JAMA this past week (June 3, 1998) carried an article about a study showing cancer patients are excessively optimistic. I don't object to the study. I think it is wonderful that cancer patients are optimistic, as they should be. But the problem is that Associated Press picked it up and implied that optimism for a cancer patient is bad. The AP article put in quotes, "Far too many patients are fighting a battle they cannot win, and not taking advantage of good end-of-life care." The article was shocking! I wonder how many innocent cancer patients will die needlessly because of it. It is difficult enough for a physician to give treatments to an apparently healthy individual and make them ill with less than a 100% chance of success. This publicity will encourage doctors to withhold potentially lifesaving treatments resulting in certain death. What in the world was gained?
And that is only looking at the life and death side and ignoring the quality of life. I know from personal experience that when I was told I was terminal with 90 days to live and nothing could be done, my quality of life sank to an all time low. It became nonexistent. When I was told there were treatments that could help, I was elated. Even when I was being made deathly ill by the chemicals, the quality of my life was far better fighting to live than waiting to die. I am an individual who had non-small cell lung cancer 20 years ago and metastatic colon cancer 10 years ago, the two types of cancer this study picked and stated should not be treated. Thank God I didn't know about this study, or at least my doctors didn't.
Eighteen years ago we started a second opinion center here in Kansas City. The greatest thing that center has done in my opinion is not the lives it has saved, even though initially we believed that one out of four patients coming before the panel had their life saved by these wonderful physicians offering possibly successful treatments. The greatest benefit is that no longer are cancer patients in Kansas City told they are terminal upon initial diagnosis. They may be told this is an extremely bad type of cancer, but let's make some phone calls and see if someone can't do something about it. That's a lot different than saying, "Go home and die." We now have over 100 institutions offering second opinions around the United States, including New York City.
Suppose you were able to access a machine and read the local newspaper printed six months from today. On the front page you see your picture and read that you were the victim of a drive-by shooting. You were killed the previous night! How would this help you and your family? What would this do to your quality of life this afternoon? Tomorrow? Do you believe that if you had the power to look back the day after that shooting you would have believed your life was better for having known it would happen? When a doctor tells a patient they will die in a lengthy period of time, it is like allowing them to read a paper that date in the future.
Dr. Herbert Benson, a specialist in behavioral medicine at Harvard Medical School, states, "Belief is the hidden ingredient in Western medicine . . . A new drug given by a doctor who believes in it enthusiastically is far more potent than the same drug given by a skeptical doctor. . . . Clinical studies have shown that a patient's belief in a medicine can make it far more effective." Once your doctor tells you that you are going to die in six months, how effective are the treatments going to be when you trust and believe in your doctor? Patients tend to fulfill their physician's prognosis. Placebos have an undisputable proven record of success. Does this study want to condemn all those people to death?

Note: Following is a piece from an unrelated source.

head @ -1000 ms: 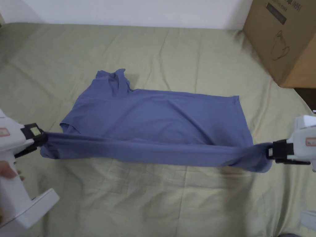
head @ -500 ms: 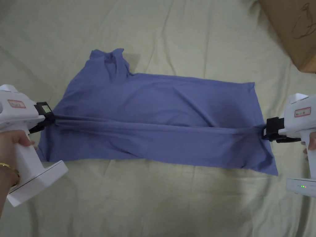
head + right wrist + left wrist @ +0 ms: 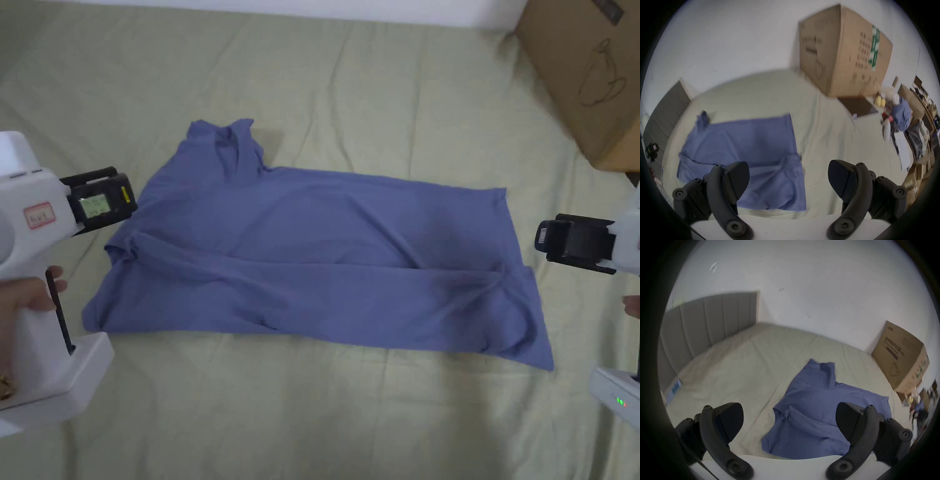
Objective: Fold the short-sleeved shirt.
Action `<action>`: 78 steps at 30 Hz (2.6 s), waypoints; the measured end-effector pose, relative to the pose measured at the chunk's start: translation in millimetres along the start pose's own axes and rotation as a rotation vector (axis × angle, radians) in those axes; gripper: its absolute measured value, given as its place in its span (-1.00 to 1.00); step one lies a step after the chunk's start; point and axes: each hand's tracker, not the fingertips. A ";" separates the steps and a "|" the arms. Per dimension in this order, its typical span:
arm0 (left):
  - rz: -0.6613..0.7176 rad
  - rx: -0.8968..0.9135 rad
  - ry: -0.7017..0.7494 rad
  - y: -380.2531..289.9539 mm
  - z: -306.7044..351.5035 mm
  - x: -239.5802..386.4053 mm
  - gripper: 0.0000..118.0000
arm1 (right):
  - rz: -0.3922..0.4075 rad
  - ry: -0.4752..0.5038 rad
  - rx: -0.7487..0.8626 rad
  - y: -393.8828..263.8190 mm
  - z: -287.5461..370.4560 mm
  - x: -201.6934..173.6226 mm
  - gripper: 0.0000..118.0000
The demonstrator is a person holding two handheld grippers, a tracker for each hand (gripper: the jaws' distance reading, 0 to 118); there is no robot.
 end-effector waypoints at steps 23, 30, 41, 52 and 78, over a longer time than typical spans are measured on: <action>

A cancer patient appeared very depressed at a meeting. Upon questioning, it was learned that he had received the state-of-the-art treatment for his disease without success and had been told six months before this meeting he was terminal and nothing else could be done. That was the last time he had seen his doctor. He is slowly wasting away. But it is not that he is just wasting away. Any conceivable quality of life he and his family had ceased on that day six months before. There were many other options available, none of which were as good as what had been taken. The physician, in order to "spare" him suffering, made the unilateral decision and taken him off all treatment. Had the doctor talked to this man and explained the situation instead of making the false statement that nothing else could be done, there is no doubt that treatments would have been tried. Whether they would have been successful or not is an unknown, but the fact that the quality of life would have been far improved is undisputable.
There is no such thing as false hope for a cancer patient. Hope is as unique with each individual as a finger print. For some it is the hope to make a complete recovery. But it might also be the hope to die peacefully; the hope to live until a specific event happens; the hope to live with the disease; the hope to have their doctor with them when needed; the hope to enjoy today. Just as each case of cancer is unique, each person is different. Each individual has the right to be told all their options and then decide for themselves.